Data section -
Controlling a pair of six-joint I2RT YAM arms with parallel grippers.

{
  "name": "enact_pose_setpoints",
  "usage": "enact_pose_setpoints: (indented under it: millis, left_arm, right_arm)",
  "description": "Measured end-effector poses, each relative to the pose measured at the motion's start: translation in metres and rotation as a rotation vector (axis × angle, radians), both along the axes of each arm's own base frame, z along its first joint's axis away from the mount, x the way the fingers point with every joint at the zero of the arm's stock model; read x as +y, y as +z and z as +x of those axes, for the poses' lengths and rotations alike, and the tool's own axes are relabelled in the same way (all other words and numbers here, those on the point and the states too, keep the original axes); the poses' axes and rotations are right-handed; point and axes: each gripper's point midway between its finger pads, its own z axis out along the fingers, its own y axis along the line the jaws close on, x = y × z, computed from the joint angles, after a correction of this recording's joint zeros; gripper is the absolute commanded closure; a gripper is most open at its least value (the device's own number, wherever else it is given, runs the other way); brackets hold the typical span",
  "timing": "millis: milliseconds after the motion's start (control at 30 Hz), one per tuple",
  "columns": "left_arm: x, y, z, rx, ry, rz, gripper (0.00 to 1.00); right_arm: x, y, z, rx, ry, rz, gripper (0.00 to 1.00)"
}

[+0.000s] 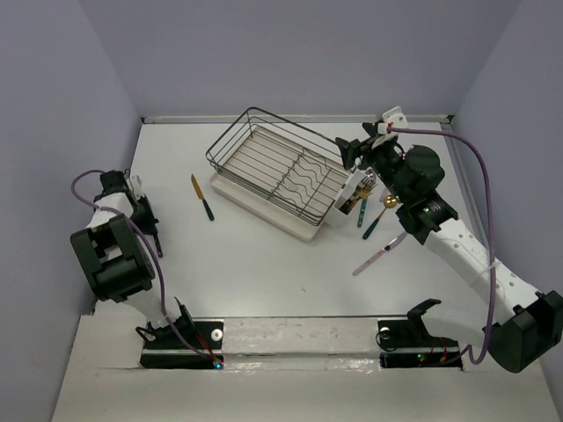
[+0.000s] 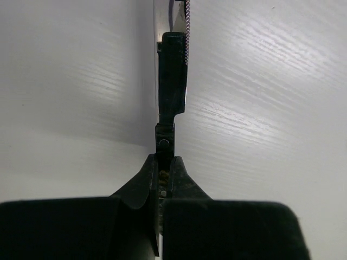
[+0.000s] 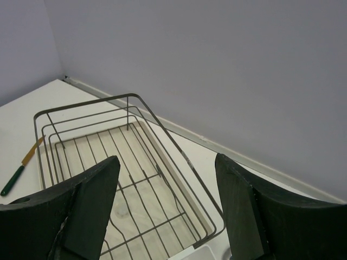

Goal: Sort the eating utensils into containers

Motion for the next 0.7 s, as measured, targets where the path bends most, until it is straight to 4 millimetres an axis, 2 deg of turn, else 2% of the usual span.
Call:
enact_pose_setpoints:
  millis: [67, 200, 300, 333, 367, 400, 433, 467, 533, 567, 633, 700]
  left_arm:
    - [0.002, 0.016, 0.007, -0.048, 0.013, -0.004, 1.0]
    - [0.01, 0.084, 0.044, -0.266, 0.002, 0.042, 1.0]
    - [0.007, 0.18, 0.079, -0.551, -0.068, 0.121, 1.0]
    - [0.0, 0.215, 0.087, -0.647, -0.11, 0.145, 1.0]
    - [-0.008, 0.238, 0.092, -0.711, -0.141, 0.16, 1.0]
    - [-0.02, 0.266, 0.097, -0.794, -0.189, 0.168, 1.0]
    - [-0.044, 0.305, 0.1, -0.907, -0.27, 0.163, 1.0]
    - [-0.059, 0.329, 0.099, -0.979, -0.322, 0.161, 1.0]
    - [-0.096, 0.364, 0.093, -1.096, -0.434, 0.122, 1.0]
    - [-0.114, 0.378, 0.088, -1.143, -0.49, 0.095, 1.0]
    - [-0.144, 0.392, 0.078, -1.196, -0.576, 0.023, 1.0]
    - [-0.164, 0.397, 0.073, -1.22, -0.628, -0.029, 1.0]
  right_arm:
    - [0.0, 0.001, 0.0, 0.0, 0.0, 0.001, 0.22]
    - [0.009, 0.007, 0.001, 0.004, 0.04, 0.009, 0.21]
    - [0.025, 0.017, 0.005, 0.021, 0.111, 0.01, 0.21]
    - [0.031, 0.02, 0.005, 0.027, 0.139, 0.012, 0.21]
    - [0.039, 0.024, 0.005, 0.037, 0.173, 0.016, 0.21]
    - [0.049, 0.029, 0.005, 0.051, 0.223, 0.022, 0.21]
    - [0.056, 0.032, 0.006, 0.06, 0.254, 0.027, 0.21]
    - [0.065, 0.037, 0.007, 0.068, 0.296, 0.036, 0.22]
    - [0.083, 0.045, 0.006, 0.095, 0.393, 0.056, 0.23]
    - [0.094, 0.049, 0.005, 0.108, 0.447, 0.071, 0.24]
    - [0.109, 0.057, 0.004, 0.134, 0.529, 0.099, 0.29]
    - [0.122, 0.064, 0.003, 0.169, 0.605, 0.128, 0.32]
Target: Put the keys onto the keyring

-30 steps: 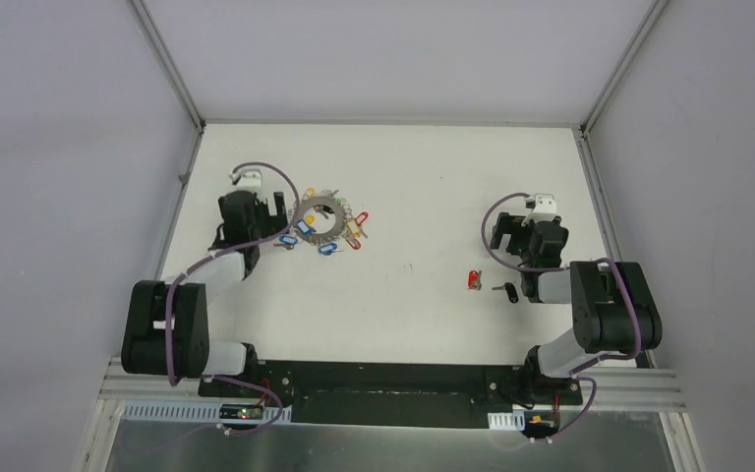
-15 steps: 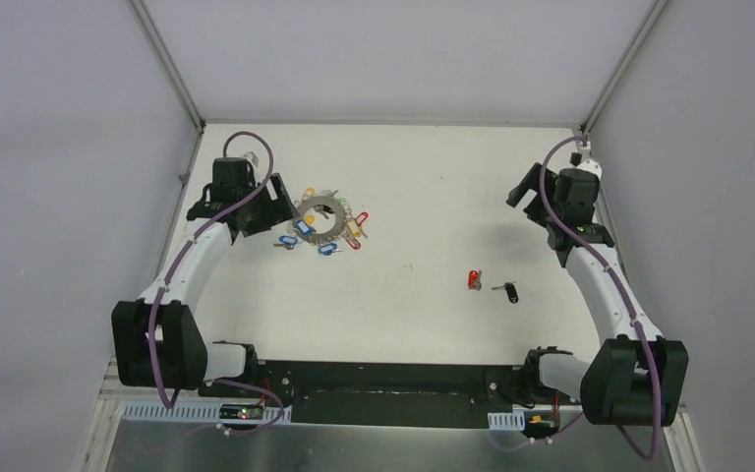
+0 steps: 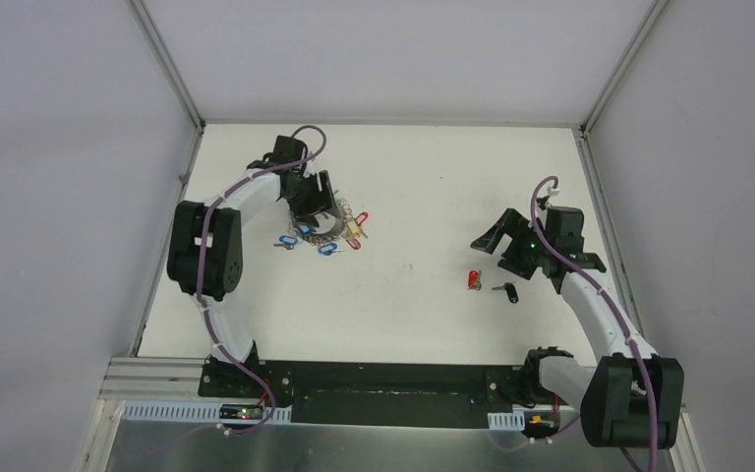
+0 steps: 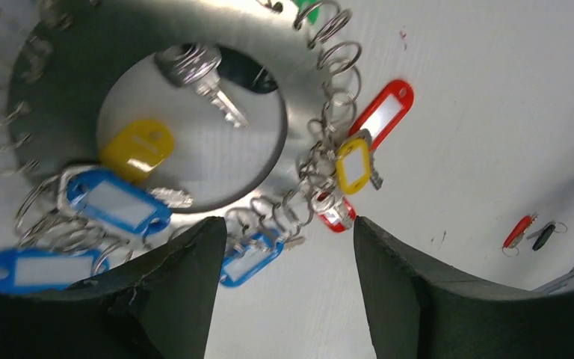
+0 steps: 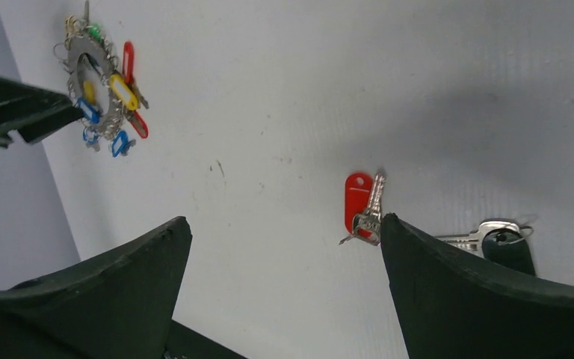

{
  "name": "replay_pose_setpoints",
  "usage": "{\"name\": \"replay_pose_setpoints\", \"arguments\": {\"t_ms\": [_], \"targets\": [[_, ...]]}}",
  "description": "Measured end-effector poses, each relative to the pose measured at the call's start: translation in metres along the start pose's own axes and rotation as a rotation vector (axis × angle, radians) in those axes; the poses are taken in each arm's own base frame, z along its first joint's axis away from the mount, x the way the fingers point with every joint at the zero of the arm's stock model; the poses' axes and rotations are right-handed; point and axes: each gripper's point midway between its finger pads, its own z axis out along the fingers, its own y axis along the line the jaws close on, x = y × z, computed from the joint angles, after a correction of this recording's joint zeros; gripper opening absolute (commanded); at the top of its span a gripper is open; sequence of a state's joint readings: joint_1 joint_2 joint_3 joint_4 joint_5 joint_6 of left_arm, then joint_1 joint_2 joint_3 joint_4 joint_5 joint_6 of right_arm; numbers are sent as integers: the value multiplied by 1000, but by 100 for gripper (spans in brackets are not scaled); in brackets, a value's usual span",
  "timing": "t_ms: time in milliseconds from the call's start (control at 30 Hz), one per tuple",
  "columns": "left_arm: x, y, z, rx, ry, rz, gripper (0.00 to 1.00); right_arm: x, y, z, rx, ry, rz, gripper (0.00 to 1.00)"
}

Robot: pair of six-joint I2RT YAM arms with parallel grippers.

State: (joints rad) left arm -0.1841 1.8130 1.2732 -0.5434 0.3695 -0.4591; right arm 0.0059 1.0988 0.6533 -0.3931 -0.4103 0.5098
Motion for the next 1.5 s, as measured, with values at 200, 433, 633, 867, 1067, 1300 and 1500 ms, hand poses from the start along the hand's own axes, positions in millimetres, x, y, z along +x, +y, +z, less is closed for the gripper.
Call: {"name": "replay_pose_setpoints", "arguments": {"t_ms": [200,433,633,867,1067,1300,1500], "targets": [[-4,-20,41,4,56,56,65,12,20,-13,-116,23,-21,100],[-5,-24,59,-13,63,118,66,22,27,-18,-161,66,-34,100],[13,-35,61,1,85,155,66,27,28,-22,-171,83,-39,100],[78,-65,53,43,160,212,66,34,31,-25,-194,118,-34,100],[165,-101,38,111,266,231,67,39,35,-28,-218,143,-40,100],[221,-113,15,132,352,215,67,46,41,-29,-269,193,-39,100],[200,-135,-17,218,267,192,67,51,44,-21,-310,254,-13,100]]}}
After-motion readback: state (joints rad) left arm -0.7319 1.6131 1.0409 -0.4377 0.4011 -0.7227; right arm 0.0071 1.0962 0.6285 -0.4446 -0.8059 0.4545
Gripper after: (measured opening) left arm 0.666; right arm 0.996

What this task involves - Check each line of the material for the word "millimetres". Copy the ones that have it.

Solution for this task -
Motion for the next 0.7 s, as measured, targets where the path bends most, until it is straight to 4 millimetres an axis, 2 deg of turn, else 2% of the usual span.
Motion for the next 1.5 s, as measured, with values at 200, 433, 633, 867, 1067, 1300 and 1500 ms, hand poses from the start along the hand's own axes, positions in millimetres, x, y, z along +x, +y, +z, less is closed for the gripper.

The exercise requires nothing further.